Она слушала его в смятении, растерянная.
— Но ведь я сама видела...— уже слабо настаивала она.
— Что вы видели, Маша? — терпеливо спросил Озеров,— Что видали?
— «Ведомости»...
— Вы меня поражаете! Я думал, что даже сотрудники журналов мод кое-что знают о нашей жизни. К вашему сведению, ни в одном советском органе печати и, в частности, в «Ведомостях
Но Мари ничего не слышала. Боже мой, какая же она была дура! Как легко ее провели. А ведь уж кому-кому, а ей-то непростительно. Сколько раз по заданию Сергея она подбрасывала советским делегациям экземпляры «Комсомольской правды», «Известий», где первая и последняя страницы повторяли настоящий номер, а средние представляли собой умело сверстанные антисоветские статьи. И как она не поняла этого с самого начала! Почему не поинтересовалась, не расспросила? Поверила — и все.
Всему, что про «них» говорили плохого, верила. Все, что чернило ее родину, было правдой, все, что красило ее,— ложью. Кого обманывала? Себя же. Мстила за то, в чем судьба, в чем война, в чем фашизм были виноваты, в чем была и ее вина. Только не России...
Вот решилась, задала вопрос, и все прояснилось. Почему же не сделала она этого раньше, годы назад? Скольких непоправимых ошибок избежала бы...
— Маша! —тряс ее за плечо Озеров.— Очнитесь!
Она посмотрела на Юрия отсутствующим взглядом.
— Да, да, я вас слушаю...
— Ничего вы не слушаете. Хотите, я буду проводить с вами политмассовую работу? Буду читать вам курс истории СССР. Нет, серьезно, коллега, вы, прямо скажу, слабо представляете, что происходит в мире. Согласен, та область журналистики, которую вы представляете, мою страну интересует меньше, мы еще пока в этом деле отстаем, но общее-то развитие! Ах, Маша, Маша!
Озеров пытался развеселить Мари. Но это ему плохо удавалось.
— Знаете что,— предложил он наконец.— Почему бы вам не приехать в Советский Союз? Ну, не пошлют в командировку, приезжайте туристом. Поверьте, вы окупите поездку, хоть какие-нибудь ваши репортажи ведь напечатают? А я вам покажу Москву, по музеям побродим, на Выставку съездим.

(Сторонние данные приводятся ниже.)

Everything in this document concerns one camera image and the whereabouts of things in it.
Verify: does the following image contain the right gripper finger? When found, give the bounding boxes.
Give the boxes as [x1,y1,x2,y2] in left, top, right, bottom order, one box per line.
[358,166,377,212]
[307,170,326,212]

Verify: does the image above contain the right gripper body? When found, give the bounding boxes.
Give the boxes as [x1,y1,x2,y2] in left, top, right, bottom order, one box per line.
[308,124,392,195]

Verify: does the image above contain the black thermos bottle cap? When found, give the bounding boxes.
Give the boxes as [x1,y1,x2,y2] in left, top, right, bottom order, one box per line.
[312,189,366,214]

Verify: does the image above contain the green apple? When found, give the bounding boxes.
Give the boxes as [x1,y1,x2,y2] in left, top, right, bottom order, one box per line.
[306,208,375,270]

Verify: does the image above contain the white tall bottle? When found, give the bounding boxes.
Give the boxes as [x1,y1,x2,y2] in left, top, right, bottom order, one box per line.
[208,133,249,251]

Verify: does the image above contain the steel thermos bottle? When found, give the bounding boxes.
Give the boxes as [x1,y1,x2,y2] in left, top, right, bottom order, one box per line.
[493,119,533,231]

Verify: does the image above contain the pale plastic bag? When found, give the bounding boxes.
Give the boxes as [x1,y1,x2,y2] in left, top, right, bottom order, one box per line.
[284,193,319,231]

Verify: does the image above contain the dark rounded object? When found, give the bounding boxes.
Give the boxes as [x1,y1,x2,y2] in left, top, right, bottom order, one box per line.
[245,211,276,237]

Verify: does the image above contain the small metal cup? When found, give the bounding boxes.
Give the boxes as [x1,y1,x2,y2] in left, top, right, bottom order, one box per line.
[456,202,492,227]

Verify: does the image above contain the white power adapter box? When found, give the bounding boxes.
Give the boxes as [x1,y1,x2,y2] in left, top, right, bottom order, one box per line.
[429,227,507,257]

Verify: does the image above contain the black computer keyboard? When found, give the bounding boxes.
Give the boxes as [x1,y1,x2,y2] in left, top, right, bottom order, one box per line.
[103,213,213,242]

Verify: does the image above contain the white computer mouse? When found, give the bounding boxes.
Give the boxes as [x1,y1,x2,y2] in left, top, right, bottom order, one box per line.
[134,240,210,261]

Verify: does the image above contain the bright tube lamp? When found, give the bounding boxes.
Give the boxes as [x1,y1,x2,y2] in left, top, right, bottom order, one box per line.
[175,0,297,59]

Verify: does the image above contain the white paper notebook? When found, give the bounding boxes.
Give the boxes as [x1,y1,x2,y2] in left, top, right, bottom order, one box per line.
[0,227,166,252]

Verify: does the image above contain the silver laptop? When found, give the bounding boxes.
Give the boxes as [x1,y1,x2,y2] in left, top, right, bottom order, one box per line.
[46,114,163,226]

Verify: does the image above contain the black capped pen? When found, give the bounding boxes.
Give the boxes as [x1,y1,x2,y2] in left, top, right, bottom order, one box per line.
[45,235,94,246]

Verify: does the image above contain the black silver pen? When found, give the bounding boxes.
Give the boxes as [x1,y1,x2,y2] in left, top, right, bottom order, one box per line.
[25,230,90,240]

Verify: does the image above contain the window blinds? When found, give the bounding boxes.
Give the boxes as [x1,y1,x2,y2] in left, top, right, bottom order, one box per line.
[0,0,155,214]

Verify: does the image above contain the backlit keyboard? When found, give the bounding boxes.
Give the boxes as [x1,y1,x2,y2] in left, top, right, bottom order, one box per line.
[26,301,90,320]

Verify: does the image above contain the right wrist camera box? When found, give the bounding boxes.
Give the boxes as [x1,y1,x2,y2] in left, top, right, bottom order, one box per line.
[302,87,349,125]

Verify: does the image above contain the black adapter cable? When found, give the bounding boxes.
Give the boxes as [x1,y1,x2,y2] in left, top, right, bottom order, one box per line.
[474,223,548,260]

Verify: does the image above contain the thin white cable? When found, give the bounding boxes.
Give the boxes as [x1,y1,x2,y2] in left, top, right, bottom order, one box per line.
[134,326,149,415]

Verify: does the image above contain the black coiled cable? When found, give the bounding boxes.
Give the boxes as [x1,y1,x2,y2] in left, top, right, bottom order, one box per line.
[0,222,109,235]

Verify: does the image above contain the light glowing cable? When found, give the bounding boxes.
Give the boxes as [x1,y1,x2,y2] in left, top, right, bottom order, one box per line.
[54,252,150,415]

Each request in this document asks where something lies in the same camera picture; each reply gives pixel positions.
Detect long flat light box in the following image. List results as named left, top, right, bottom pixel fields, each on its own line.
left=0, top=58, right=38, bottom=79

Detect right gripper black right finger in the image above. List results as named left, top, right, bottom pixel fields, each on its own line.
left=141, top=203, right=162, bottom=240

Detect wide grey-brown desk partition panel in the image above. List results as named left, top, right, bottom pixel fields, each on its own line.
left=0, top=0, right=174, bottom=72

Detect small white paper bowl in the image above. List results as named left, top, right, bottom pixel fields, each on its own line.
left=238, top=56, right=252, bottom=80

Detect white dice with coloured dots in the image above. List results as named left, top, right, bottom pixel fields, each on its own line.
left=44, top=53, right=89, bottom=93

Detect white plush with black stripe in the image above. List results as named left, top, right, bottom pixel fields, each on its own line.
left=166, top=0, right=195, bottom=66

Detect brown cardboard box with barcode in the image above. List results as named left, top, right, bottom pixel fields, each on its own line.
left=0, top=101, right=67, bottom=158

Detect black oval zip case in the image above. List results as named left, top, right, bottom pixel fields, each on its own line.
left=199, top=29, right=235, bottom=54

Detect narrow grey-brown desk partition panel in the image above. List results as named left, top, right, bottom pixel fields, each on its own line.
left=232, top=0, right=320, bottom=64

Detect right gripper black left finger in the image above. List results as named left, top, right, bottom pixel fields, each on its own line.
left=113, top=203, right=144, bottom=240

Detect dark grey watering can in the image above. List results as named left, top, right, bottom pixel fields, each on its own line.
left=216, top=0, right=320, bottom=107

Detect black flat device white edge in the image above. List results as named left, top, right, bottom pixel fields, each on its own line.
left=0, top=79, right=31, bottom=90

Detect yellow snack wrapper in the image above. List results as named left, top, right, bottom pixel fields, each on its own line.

У нас есть что посмотреть.
«Еще бы,—думала Мари,— только раньше, чем я пересеку границу, Сергей уже передаст в советское посольство все материалы, все доказательства моих преступлений».
Зачем закрывать глаза, она ведь преступница, или уж, во всяком случае, соучастница. Мари была в смятении, она отвечала что-то невпопад, задавала какие-то вопросы и не слушала ответов.
— Знаете что, Маша, вы, наверное, очень устали. Я провожу вас.
Озеров довел ее до каюты и направился к Шмелеву.
Через несколько минут Мари вышла в коридор и спустилась в бар четвертого класса. Ей казалось, что чем дальше она будет от верхней палубы, тем окажется в большей безопасности. За ней следят там в первом, втором, может быть, в третьем. Но уж в четвертом-то никому и в голову не придет ее искать.